Working with partners such as the Department of Health and Social Care, NHSX and the National Cyber Security Centre, we offer health and care cyber security support and advice and guidance to the whole system, delivered through a range of centrally-funded products and services.
In doing so the NHS can remain focused on day-to-day, local operational and clinical priorities and provide safe, effective and efficient patient care.
The Data Security Centre
Cyber threats are constantly evolving and always present, so digital health and care organisations must remain prepared and ready to respond. We provide a range of specialist services that help health and care organisations manage cyber risk and to recover in the event of an incident.
The NHS was affected by a cyber attack in May 2017, known as WannaCry, with at least 80 NHS trusts and a further 603 primary care and other organisations infected – a reminder of the vulnerability of inadequately updated IT systems, which can directly impact patient care.
It’s critical that the health and care system acts to minimise the impact on essential front-line services.

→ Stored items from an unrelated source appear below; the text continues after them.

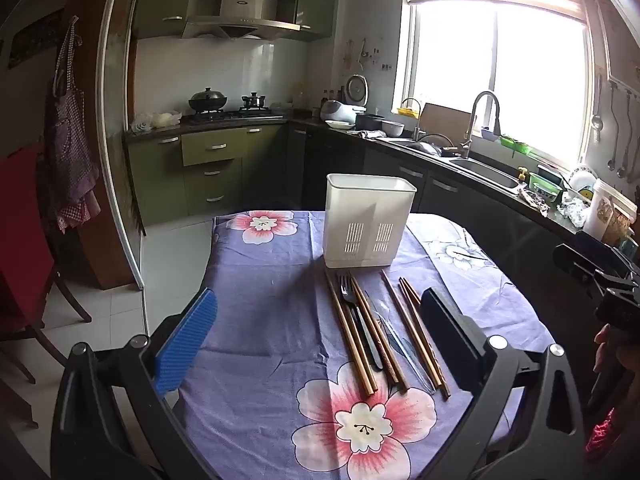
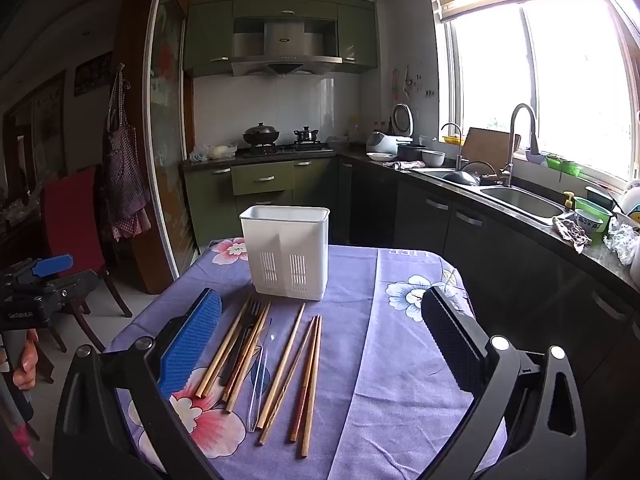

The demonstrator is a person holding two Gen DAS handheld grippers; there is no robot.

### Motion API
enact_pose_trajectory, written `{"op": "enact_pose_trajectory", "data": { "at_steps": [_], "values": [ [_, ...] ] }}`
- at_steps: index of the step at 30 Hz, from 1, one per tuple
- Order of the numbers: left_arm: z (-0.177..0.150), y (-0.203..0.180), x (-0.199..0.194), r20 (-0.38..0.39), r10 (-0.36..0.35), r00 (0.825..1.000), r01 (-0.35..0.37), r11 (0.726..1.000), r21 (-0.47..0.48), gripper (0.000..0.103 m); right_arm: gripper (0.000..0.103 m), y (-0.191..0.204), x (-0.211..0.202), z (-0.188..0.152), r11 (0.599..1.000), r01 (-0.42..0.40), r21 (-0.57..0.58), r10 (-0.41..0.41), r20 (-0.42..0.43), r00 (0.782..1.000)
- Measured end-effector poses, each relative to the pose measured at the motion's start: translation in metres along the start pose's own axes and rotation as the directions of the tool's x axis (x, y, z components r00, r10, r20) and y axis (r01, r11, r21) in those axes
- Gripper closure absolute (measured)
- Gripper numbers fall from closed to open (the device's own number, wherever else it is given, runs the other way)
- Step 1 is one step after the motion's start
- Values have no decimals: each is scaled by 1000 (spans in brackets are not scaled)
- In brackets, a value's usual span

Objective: Organize utensils

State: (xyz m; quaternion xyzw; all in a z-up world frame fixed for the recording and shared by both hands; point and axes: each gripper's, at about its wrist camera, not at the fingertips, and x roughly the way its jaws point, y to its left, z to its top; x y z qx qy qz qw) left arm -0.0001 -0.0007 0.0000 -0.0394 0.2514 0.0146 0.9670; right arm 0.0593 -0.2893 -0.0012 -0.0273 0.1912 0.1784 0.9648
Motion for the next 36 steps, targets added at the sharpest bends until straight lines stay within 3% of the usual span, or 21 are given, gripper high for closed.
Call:
{"op": "enact_pose_trajectory", "data": {
  "at_steps": [36],
  "values": [
    [0, 2, -4, -11, 3, 1000, -3, 1000, -8, 6, 4, -1, -3, -2, 1000, -4, 8, 4, 3, 1000]
  ]
}}
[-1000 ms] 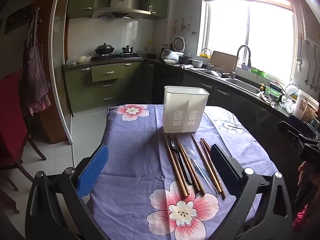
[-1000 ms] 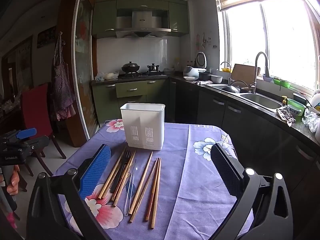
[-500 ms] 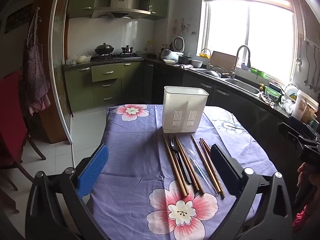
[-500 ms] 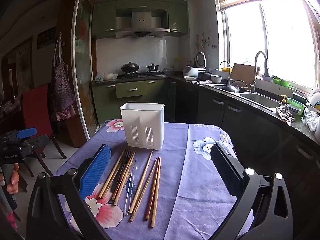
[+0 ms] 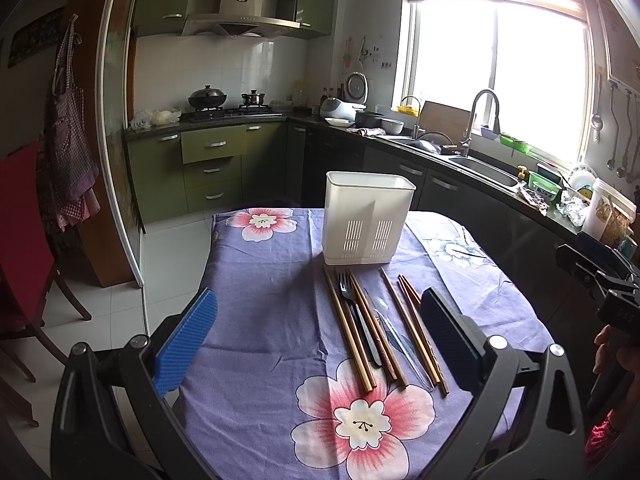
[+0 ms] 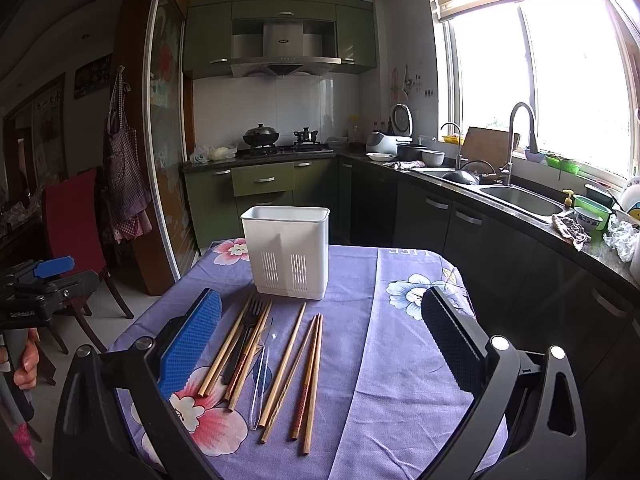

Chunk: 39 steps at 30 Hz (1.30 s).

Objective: Organize utensils

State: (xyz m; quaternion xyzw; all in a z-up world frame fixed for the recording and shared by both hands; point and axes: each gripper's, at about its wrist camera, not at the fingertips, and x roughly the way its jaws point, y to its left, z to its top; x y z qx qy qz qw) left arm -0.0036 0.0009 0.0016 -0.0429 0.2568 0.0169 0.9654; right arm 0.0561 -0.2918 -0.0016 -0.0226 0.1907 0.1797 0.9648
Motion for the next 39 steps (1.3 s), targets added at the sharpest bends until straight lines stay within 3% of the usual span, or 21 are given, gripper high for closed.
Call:
{"op": "enact_pose_trajectory", "data": {
  "at_steps": [39],
  "values": [
    [-11, 0, 4, -9, -3, 1000, 3, 1000, 0, 6, 4, 5, 3, -3, 1000, -2, 1, 2, -8, 1000]
  ]
}}
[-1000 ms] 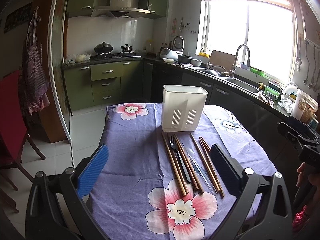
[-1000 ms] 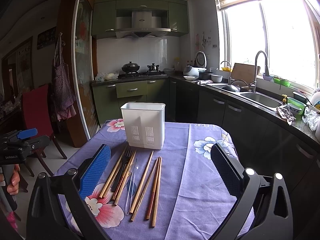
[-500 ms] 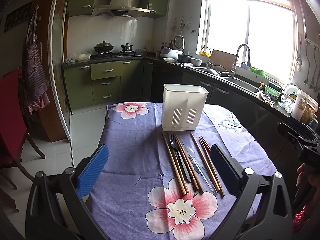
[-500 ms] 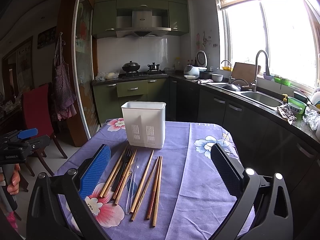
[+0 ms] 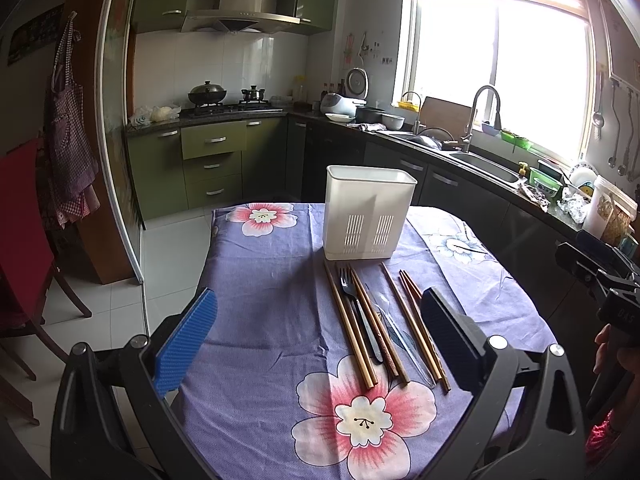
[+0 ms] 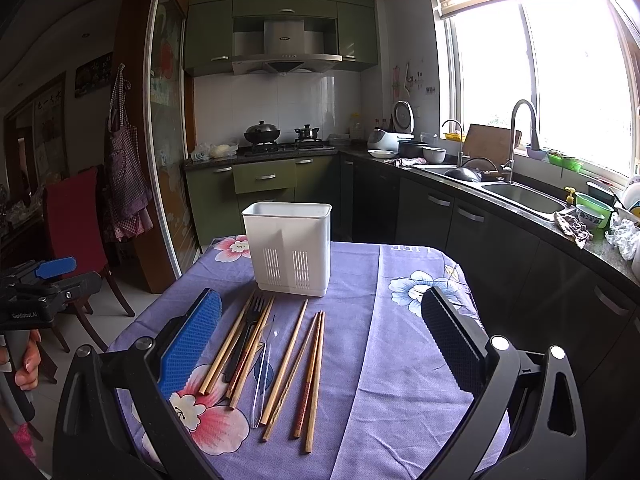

The Data Security Centre works to ensure that patient data and information is stored in systems that are safe and secure. We do this by providing services, guidance and support to health and care organisations.
We also:
- Monitor security threats to IT systems and networks and help organisations respond to these threats, through defence and incident management
- Provide the national response to system-wide security incidents
- Offer information security consultancy and help with security issues in system design and development
- Set and review standards on IT security for the health and care sector
- Provide guidance and advice for people working in health and care
- are revising and developing a selection of services following the government response to the review of data-security, consent and opt-outs by National Data Guardian Dame Fiona Caldicott
The Data Security Centre is not a regulator. Instead, we act as an enabler, assisting (rather than policing) leaders and employees across the system to deliver better data security within their health and care organisations.